- **Exercise requirements**
Leaving out the pictures, please reproduce exactly and only the lines from the one that contains "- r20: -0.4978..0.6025" through the last line below.

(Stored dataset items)
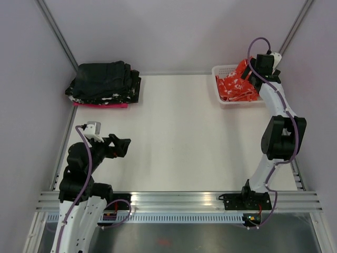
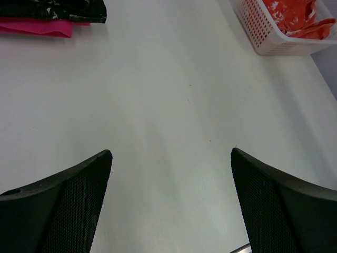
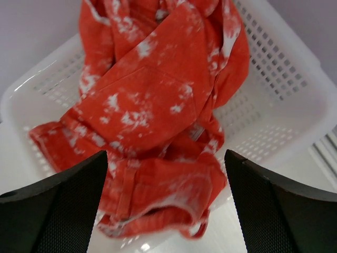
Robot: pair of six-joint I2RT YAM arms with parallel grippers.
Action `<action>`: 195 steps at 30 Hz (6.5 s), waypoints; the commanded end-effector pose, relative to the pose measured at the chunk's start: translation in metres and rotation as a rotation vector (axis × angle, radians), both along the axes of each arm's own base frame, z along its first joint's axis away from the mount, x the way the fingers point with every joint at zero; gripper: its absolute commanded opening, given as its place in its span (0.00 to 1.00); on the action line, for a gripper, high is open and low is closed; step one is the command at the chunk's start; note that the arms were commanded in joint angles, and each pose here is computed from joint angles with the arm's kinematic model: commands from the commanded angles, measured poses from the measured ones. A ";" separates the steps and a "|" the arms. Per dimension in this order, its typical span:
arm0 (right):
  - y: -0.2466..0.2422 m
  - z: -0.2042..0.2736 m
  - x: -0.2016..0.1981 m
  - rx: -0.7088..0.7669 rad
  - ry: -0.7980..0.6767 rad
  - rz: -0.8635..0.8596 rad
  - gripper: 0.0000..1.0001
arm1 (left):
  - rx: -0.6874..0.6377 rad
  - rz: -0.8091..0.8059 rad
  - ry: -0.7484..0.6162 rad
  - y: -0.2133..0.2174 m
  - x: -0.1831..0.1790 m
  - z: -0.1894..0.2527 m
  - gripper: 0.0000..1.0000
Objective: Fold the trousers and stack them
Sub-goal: Grab the trousers from the pile, then move the trousers to the center of the board, then flatten the trousers out
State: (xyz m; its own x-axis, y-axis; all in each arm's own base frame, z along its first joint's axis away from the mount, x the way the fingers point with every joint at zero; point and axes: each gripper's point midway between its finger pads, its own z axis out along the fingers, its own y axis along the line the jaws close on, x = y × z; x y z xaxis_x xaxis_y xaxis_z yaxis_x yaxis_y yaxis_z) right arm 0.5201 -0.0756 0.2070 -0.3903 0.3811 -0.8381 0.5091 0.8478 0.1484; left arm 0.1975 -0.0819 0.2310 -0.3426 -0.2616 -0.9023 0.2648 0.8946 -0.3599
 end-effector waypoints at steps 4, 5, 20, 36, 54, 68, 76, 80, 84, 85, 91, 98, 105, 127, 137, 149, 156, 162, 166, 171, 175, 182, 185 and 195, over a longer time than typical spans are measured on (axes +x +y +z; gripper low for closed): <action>-0.036 -0.026 0.029 -0.123 0.116 -0.045 0.98 | 0.001 0.029 0.029 0.003 0.009 -0.004 0.98; -0.041 -0.033 0.030 -0.127 0.126 -0.060 0.98 | 0.001 0.030 0.037 0.003 0.010 -0.006 0.98; -0.065 -0.142 0.081 0.097 0.079 0.046 0.98 | 0.008 0.009 0.172 -0.003 0.021 -0.030 0.98; -0.030 0.003 0.095 0.182 -0.277 0.188 0.00 | 0.012 -0.010 0.217 -0.007 0.025 -0.038 0.98; 0.180 0.440 -0.176 0.225 -1.090 0.925 0.00 | -0.002 -0.021 0.142 -0.008 0.018 -0.024 0.98; 0.286 0.139 -0.237 0.677 -0.578 1.039 0.00 | -0.003 0.032 0.053 0.002 0.011 -0.006 0.98; 0.357 -0.042 -0.222 0.438 -0.087 0.984 0.05 | -0.002 0.029 0.077 0.001 0.013 -0.010 0.98; 0.367 -0.035 -0.203 0.363 -0.059 1.004 0.39 | -0.006 0.012 0.069 -0.001 0.012 -0.005 0.98; 0.374 -0.003 -0.189 0.299 -0.069 1.042 0.81 | -0.039 -0.094 0.052 -0.020 0.010 0.013 0.96; 0.376 0.024 -0.180 0.281 -0.111 1.039 0.83 | -0.055 -0.120 0.087 -0.026 0.016 0.010 0.95; 0.280 0.052 -0.151 0.210 -0.177 0.700 0.89 | -0.164 -0.244 0.239 -0.069 0.044 -0.017 0.90; 0.127 -0.007 -0.130 0.035 -0.061 0.246 0.91 | 0.079 -0.278 0.354 -0.151 0.050 -0.065 0.92; 0.118 -0.091 -0.116 0.052 0.081 0.263 0.90 | 0.157 -0.209 0.377 -0.153 0.064 -0.098 0.95; 0.162 -0.065 -0.044 0.283 -0.015 0.478 0.86 | 0.155 -0.327 0.413 -0.196 0.063 -0.115 0.94; 0.140 0.000 -0.191 0.264 -0.090 0.462 0.95 | 0.484 -0.352 0.369 -0.262 0.060 -0.122 0.98; 0.138 -0.006 -0.281 0.345 -0.130 0.445 0.96 | 0.409 -0.146 0.356 -0.233 0.072 -0.120 0.02; 0.177 0.010 -0.282 0.439 -0.215 0.663 0.95 | 0.219 0.059 0.148 -0.100 0.095 0.020 0.02; 0.190 0.007 -0.281 0.540 -0.287 0.634 0.91 | 0.301 -0.076 0.062 -0.078 0.072 0.133 0.08; 0.184 0.002 -0.280 0.515 -0.267 0.593 0.94 | 0.352 -0.267 0.124 -0.154 0.065 0.106 0.10; 0.137 0.019 -0.270 0.322 -0.138 0.368 0.98 | 0.342 -0.456 0.216 -0.241 0.037 0.041 0.52; 0.120 0.050 -0.277 0.284 -0.195 0.298 0.98 | 0.342 -0.385 0.249 -0.229 0.037 0.019 0.90; 0.166 0.028 -0.275 0.421 -0.174 0.511 0.98 | 0.273 -0.092 0.184 -0.125 0.037 0.036 1.00; 0.189 0.007 -0.271 0.481 -0.139 0.623 0.98 | 0.173 0.011 0.277 -0.084 0.038 -0.007 1.00; 0.192 -0.052 -0.228 0.347 0.047 0.622 0.98 | -0.083 -0.314 0.535 -0.136 0.001 -0.113 0.95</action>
State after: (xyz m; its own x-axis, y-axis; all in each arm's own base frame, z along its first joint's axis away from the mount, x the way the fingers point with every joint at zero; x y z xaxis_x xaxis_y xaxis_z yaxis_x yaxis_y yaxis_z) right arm 0.2663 0.1145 0.1375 -0.7032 0.3602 -0.6130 0.0193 0.8715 0.4900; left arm 0.2024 -0.1713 0.0910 -0.8175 -0.0881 -0.5691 0.1543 0.9185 -0.3639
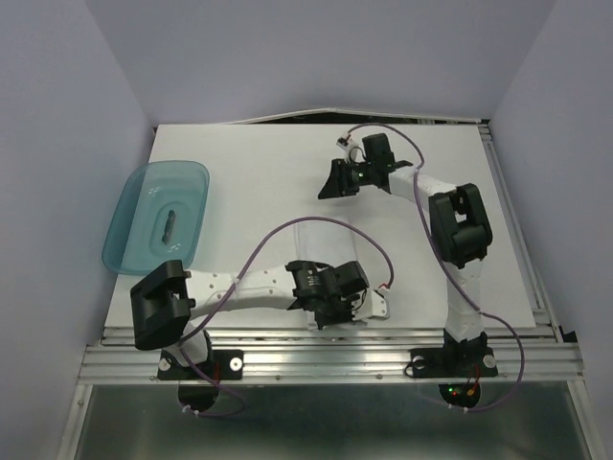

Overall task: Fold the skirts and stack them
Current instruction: Fold the skirt

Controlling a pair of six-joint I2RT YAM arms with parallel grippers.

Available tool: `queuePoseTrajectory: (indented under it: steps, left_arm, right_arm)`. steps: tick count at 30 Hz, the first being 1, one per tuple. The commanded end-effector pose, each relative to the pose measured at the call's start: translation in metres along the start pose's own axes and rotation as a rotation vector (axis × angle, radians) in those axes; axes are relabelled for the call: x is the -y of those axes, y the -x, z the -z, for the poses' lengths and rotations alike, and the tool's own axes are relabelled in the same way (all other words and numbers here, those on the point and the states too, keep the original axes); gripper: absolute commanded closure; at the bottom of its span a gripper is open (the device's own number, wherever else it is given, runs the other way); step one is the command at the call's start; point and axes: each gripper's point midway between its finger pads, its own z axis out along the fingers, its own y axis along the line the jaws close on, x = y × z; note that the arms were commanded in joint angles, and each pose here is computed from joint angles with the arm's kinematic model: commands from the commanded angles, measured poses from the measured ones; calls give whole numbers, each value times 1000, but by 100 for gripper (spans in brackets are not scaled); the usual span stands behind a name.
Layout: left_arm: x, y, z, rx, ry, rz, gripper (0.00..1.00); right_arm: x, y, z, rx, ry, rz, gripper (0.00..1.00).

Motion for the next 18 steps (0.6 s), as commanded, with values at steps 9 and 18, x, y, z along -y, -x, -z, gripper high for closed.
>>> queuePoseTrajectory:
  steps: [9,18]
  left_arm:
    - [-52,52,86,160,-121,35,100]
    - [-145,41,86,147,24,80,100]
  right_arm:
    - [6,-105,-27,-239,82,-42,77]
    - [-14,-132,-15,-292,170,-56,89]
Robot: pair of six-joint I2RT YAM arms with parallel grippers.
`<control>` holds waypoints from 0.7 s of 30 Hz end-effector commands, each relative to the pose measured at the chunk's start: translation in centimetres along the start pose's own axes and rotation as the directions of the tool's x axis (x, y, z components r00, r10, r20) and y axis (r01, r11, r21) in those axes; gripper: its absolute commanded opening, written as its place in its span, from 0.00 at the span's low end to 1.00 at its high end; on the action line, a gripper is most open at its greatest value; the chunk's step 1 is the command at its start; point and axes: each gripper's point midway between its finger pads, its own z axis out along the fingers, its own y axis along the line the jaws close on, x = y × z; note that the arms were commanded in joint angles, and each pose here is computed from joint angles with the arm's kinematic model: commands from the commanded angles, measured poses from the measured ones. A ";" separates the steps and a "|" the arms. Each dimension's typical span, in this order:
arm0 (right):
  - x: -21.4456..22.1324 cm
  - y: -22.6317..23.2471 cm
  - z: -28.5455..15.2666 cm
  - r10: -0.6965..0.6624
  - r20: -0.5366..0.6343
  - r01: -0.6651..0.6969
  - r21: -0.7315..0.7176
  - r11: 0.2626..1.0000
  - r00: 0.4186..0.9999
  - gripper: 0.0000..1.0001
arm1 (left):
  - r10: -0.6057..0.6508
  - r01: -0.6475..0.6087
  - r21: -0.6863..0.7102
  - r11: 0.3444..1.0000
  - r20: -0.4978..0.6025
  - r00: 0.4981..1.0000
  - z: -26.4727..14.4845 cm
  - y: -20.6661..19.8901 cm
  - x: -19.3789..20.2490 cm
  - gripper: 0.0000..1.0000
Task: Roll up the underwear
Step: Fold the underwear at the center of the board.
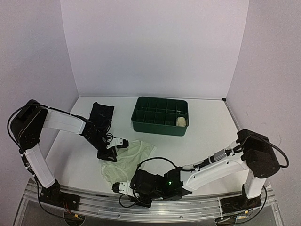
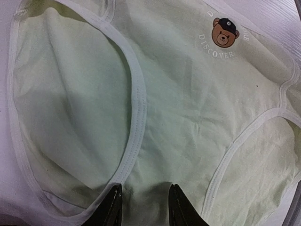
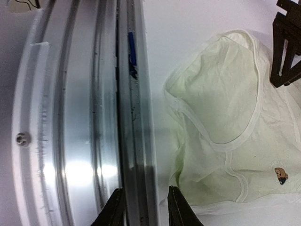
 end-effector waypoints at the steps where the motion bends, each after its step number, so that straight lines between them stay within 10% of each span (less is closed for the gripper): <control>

- **Exercise answer**
  - r20: -0.4978..0.6025
  - r00: 0.4981..1.0000
  - z: -26.4727..14.4845 cm
  - y: -20.6661..19.8901 cm
  - x: -19.3789..20.2490 cm
  - gripper: 0.0000..1.0000
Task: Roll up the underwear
Step: Fold the underwear at the center of the board.
 end-effector waypoints at the steps where the motion bends, each after its step number, so that straight lines between them stay within 10% of each span (less is closed for the gripper): <control>

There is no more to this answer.